Hackernoon logoDigging Further Down the Mine: Understanding Bitcoin Difficulty by@Philip_Salter

Digging Further Down the Mine: Understanding Bitcoin Difficulty

Philip Salter Hacker Noon profile picture

@Philip_SalterPhilip Salter

Philip Salter is the head of mining operations at Genesis Mining.

Bitcoin mining difficulty is currently at an all-time high.

This means that it has already recovered from the last halving in May. Should miners be concerned about such swings in their ability to mine, and should miners and investors in Bitcoin be worried about what these changes mean for the future?

As Head of Operations for Genesis Mining, one of the largest Bitcoin mining operations in the world, I know this is simply a part of the ecosystem of mining. Here's why.

Mining for Bitcoin

To understand Bitcoin difficulty and why it changes, we need to first understand how mining works.

Miners use incredibly powerful hardware to solve complex mathematical problems in order to add blocks onto the blockchain. A miner starts with waiting transactions, and using those inputs, along with random data of their own, tries to find a hash that matches a certain value.

There are many miners competing at the same time to complete the puzzle. The one who finds the hash first gets to lock in that particular block on the blockchain — and is rewarded with Bitcoin for their work. This whole process takes about ten minutes per block, and then miners use input from the previous block to solve the next one.

What is Difficulty?

Difficulty, then, is simply how hard or easy it is to find the hash and get your Bitcoin reward. 

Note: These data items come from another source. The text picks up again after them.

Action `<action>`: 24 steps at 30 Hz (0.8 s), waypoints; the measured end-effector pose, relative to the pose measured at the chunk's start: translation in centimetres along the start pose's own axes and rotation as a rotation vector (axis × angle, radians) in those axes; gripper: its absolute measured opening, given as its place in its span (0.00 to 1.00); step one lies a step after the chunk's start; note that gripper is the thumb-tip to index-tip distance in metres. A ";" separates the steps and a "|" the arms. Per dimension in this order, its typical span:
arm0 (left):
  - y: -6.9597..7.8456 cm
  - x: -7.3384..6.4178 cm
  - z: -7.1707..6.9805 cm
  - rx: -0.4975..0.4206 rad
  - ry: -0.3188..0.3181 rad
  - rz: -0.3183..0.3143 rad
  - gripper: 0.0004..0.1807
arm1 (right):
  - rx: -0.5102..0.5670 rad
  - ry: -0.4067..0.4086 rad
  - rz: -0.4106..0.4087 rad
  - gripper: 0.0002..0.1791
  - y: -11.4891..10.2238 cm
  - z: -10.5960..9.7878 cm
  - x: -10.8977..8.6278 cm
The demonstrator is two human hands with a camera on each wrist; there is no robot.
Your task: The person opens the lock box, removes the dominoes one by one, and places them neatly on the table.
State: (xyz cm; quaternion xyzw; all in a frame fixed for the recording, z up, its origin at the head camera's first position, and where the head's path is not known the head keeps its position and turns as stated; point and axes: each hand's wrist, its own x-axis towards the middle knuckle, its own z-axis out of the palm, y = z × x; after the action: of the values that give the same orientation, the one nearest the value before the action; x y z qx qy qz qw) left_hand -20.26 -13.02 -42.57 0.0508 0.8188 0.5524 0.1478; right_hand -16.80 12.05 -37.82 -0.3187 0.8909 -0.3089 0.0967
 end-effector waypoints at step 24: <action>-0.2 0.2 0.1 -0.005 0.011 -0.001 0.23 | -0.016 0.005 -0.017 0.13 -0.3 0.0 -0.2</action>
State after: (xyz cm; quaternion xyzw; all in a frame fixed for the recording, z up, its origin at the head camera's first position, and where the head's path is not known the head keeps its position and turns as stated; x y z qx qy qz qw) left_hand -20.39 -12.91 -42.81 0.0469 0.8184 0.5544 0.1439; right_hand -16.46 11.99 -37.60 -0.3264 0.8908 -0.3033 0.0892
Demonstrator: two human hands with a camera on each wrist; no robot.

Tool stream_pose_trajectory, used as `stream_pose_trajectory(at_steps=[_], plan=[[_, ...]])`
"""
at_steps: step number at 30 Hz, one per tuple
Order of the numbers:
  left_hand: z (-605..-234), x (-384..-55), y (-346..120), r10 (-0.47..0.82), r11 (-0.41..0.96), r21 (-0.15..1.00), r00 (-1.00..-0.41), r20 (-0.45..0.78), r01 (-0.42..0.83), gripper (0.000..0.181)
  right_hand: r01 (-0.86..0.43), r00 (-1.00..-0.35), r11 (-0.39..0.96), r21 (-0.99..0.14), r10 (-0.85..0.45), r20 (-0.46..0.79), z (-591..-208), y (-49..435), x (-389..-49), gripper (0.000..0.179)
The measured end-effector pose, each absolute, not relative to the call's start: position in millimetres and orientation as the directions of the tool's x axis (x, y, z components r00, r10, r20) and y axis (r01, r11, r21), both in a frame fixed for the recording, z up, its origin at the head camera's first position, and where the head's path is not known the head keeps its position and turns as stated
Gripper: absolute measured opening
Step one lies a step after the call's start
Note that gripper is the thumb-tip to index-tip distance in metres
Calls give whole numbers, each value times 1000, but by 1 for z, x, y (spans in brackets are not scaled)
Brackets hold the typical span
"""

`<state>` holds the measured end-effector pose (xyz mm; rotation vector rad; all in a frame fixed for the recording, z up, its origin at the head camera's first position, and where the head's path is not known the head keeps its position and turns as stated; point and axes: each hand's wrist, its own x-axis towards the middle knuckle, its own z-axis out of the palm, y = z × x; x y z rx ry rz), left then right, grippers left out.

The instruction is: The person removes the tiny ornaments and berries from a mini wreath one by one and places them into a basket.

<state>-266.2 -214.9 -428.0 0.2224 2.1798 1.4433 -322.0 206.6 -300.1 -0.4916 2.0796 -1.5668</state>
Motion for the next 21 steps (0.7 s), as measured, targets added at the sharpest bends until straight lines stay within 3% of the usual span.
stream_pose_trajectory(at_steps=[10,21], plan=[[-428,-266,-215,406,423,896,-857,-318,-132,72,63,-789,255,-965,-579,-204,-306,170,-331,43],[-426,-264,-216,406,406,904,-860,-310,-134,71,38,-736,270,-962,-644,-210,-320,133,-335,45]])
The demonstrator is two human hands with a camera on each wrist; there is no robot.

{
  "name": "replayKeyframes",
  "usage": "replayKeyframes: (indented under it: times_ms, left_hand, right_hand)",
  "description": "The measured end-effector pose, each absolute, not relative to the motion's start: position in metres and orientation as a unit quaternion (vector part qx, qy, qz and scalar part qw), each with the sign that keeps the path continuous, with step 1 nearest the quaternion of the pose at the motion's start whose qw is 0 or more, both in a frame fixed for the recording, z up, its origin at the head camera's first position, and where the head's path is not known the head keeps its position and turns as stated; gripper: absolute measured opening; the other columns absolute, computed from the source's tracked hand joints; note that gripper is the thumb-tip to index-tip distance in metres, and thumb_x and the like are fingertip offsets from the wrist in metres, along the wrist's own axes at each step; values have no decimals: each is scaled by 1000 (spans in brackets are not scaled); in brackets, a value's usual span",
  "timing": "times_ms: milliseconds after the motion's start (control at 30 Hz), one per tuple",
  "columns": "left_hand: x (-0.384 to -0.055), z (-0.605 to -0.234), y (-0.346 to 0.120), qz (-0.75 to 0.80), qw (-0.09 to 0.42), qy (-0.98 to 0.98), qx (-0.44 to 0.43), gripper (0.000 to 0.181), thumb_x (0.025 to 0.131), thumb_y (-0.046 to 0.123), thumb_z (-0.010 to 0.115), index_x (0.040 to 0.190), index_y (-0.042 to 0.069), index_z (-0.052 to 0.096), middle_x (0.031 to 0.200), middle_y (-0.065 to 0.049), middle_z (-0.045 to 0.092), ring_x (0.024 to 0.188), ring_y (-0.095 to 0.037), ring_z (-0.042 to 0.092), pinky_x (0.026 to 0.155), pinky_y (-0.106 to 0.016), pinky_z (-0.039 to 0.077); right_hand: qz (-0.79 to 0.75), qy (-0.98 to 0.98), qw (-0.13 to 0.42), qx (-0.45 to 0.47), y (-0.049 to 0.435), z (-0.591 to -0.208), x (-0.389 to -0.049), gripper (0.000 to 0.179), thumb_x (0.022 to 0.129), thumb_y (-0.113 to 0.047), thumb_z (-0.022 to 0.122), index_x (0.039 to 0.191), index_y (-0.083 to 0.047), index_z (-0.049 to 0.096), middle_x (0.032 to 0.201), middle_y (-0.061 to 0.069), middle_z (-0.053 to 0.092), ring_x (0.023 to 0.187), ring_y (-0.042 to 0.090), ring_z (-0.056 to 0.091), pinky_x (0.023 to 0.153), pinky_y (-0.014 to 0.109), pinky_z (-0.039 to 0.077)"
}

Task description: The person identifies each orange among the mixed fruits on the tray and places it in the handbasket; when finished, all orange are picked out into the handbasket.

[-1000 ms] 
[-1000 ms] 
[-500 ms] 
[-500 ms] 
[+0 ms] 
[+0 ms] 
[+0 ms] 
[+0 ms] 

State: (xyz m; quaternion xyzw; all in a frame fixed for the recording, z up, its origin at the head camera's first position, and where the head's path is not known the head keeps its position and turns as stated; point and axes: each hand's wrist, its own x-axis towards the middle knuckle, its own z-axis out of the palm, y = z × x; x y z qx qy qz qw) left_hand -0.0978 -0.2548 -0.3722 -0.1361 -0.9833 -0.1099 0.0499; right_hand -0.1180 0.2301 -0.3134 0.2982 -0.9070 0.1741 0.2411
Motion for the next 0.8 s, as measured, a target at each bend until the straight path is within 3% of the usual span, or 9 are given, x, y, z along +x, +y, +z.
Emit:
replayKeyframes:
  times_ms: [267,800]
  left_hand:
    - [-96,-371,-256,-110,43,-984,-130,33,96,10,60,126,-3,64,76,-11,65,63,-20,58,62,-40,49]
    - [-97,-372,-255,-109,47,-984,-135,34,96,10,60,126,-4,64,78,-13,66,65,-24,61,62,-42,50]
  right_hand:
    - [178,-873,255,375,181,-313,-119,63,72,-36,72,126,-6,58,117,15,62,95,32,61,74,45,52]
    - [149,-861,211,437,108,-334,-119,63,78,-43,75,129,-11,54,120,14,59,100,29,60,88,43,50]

In order to be a more secure currency, with no threat of inflation or destabilization, Bitcoin was created to be like gold, meaning that there's only a fixed amount of Bitcoin available to mine: 21 million.

When people first began to mine Bitcoin, they could do so with a laptop in their house. But because of that fixed rate, Bitcoin protocol calls for adjustments in difficulty, and periodic halving, which is a kind of built-in inflation control. Because of increasing hashrate, or the amount of power required to find a hash, miners needed more electricity and better hardware to do what had taken just a laptop to do before.

Changes in difficulty are actually programmed into the protocol, and adjust after every 2,016 blocks created, or every two weeks. This maintains the rate of one block being created every ten minutes, and regulates the entire mining system.

In order words, if you have more miners working at higher hashrates, they're going to solve blocks in a faster time — so the protocol increases how difficult it is to solve a hash in order to slow everyone down to maintain the ten minute rate.

If there are less miners working at lower hashrates, they're going to solve blocks slower — so the protocol lowers the difficulty, making it easier and faster to hash, also maintaining that ten minute rate.

You can see how adjusting difficulty maintains an equilibrium to the whole system, and keeps the production of Bitcoin predictable and stable.

Causes of Difficulty Adjustments

There are a few different things that can affect a change in hashrate, thereby resulting in a difficulty adjustment.

Any price fluctuation in Bitcoin is going to affect if miners want to mine. If the price of Bitcoin falls, miners may turn off their machines, thinking it won't be worth the investment. Because of that, the hashrate will fall, needing a difficulty adjustment. Or, if the price of Bitcoin starts rising, you may see an influx of miners turning on and bumping the hashrate.

Similarly, a halving is going to affect who's mining and the hashrate in the system, which is what we saw this past May. A Bitcoin halving happens around every four years, and it’s the date at which the amount of Bitcoin received as an award for hashing is cut in half. In May, the reward went from 12.5 bitcoins per block to 6.25. Now, you'll only receive half the reward for the work you put in, or you'll need to do double the work to receive the same reward as in the past. 

After a halving, miners may decide that mining Bitcoin is going to take too much of an investment for any return, and may leave the system, dropping the hashrate. That's what we saw happen in May after the halving: Difficulty went down because of the drop in hashrate.

So then why did the difficulty rise again, and just hit a record high? The halving didn't affect Bitcoin prices, which have still been skyrocketing, so many of those miners who left may be back — along with upgraded equipment that will hash faster. Because of the lower difficulty after the halving, new miners may have jumped into the network, bumping the hashrate as well. 

But rising difficulty is going to mean that miners need to seriously consider the state of their equipment. Older hardware isn't going to be profitable anymore, so miners will have to invest in upgrades to keep their mining efforts sustainable. Higher difficulty may force individual miners to turn off for good — or may prompt them to start looking at outsourcing their mining to farms who can easily handle the hashpower.

Going Forward

So, to return to the original question: Have the swings in difficulty in the past few months in Bitcoin mining been good for the system, or bad for the system…?

Actually, they've been expected, that’s all, and won’t take long to stabilize. The last halving produced a similar swing, and because the protocol is written so that difficulty adjusts as necessary, we can continue to rely on a steady production of Bitcoin, and a stable network.